We are very busy perpetually, I play squash, fish, sing and write poetry (a collection coming out next year). Anne is always getting into some new research project. We still like food and drink and one another and old friends.

We don't see that much of Alf  - he's a lousy correspondent - but we see Don and Shirley a couple of times every year. Ben Mac's second marriage was to a fellow journalist, Martine Barker, a very beautiful and talented woman. Ben is a lovely person, but self-tortured. He is a very good journalist, working  for SAPA (I think). Joe is married too, doing physic research work in Germany. David is in computers in the States. Susan, who has enormous musical talent, profoundly shocked her parents by declaring herself "Gay" a couple of years ago. John Patton, another whose marriage has survived - possibly with less friction than the rest of us - is now editing The Natal Mercury, and has done a marvellous job since taking over. We see them (John and Wanda) occasionally, and find them good, warm company. I am also in occasional touch with  Rose Moss (Rappaport) and Jacques Bertoud (now Prof. of English at York). And last year in Canberra I saw Fred and Erica Langman - Fred about to retire - very much the same really - as much an opponent of Australian literature (which is bloody wonderful) as he was of South African.

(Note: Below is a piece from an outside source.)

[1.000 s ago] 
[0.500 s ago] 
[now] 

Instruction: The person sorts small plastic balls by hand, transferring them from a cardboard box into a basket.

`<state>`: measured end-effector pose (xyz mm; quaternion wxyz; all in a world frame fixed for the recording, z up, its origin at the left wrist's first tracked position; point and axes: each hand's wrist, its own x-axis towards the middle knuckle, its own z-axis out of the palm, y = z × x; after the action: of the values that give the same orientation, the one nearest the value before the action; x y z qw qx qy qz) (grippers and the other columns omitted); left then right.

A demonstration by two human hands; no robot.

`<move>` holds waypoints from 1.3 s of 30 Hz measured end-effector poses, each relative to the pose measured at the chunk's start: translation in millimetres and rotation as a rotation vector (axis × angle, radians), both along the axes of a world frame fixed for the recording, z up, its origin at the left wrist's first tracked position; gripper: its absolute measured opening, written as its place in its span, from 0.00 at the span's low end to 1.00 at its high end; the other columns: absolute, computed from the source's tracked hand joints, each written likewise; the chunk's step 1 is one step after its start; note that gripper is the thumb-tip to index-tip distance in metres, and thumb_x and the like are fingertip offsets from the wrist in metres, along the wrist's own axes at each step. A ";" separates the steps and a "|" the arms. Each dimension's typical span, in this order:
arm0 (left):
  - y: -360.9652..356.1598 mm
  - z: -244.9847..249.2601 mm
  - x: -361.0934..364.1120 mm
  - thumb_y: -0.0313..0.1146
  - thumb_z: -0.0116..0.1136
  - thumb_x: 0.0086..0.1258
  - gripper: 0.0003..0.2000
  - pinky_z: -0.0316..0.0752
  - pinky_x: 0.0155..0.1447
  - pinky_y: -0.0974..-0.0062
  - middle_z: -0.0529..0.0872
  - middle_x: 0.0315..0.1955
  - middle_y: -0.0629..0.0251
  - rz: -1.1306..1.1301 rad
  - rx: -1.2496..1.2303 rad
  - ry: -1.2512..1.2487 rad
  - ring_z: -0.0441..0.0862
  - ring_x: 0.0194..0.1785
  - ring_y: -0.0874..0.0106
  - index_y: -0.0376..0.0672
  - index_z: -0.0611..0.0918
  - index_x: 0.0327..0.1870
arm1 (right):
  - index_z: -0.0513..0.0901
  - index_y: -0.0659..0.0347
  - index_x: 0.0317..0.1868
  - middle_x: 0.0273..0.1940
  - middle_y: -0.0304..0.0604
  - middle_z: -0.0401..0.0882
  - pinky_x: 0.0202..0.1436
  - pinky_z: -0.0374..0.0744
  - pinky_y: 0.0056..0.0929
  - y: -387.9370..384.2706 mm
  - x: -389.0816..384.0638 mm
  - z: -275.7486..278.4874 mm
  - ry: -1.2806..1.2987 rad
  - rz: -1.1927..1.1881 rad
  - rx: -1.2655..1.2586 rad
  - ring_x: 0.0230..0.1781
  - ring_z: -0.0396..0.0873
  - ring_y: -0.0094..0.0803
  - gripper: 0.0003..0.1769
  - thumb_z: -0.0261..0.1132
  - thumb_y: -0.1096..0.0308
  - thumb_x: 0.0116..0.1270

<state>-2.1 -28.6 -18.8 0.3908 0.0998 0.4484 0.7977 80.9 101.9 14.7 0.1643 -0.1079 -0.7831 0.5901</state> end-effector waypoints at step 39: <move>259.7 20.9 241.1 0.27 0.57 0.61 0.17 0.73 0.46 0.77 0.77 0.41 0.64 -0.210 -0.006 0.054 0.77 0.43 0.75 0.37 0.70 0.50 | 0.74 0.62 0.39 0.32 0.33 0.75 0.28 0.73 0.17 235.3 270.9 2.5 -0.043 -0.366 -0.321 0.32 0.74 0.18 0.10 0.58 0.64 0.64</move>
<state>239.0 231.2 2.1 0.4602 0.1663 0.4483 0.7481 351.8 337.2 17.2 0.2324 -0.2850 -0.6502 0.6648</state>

last year, on our way back from a conference, we had a road accident that left us unhurt, but ruined the suspension of the car I was driving. I got a lift from Grahamstown to Durban with forty nubile matric girls, who were charm itself. Their taste in music was, however, execrable. I commemoated them recently in a poem. Here it is.

SCHOOL BUS JOURNEY

O lively lissome girls, who leant with grace
Across a generation gap, your talk
Was supple, witty, the livelong day; not gross
Or strident, nor stuck on the same repeating track;
But I cannot conceive how any such gift survives
The appalling rage of the music that hammers your lives.

We very much want to see you. By the way, if ever you want any article (or review) that falls within our capabilities, just ask. We'll do it if we can, or find someone else, promptly. We'll offer you facts as unreliable as anyone else's. If you come this way, we can ask my mother to move up in bed or make some other plan, but we want to see you. Durban / Johannesburg via Empangeni is not bad. Make it official - a fact - finding tour.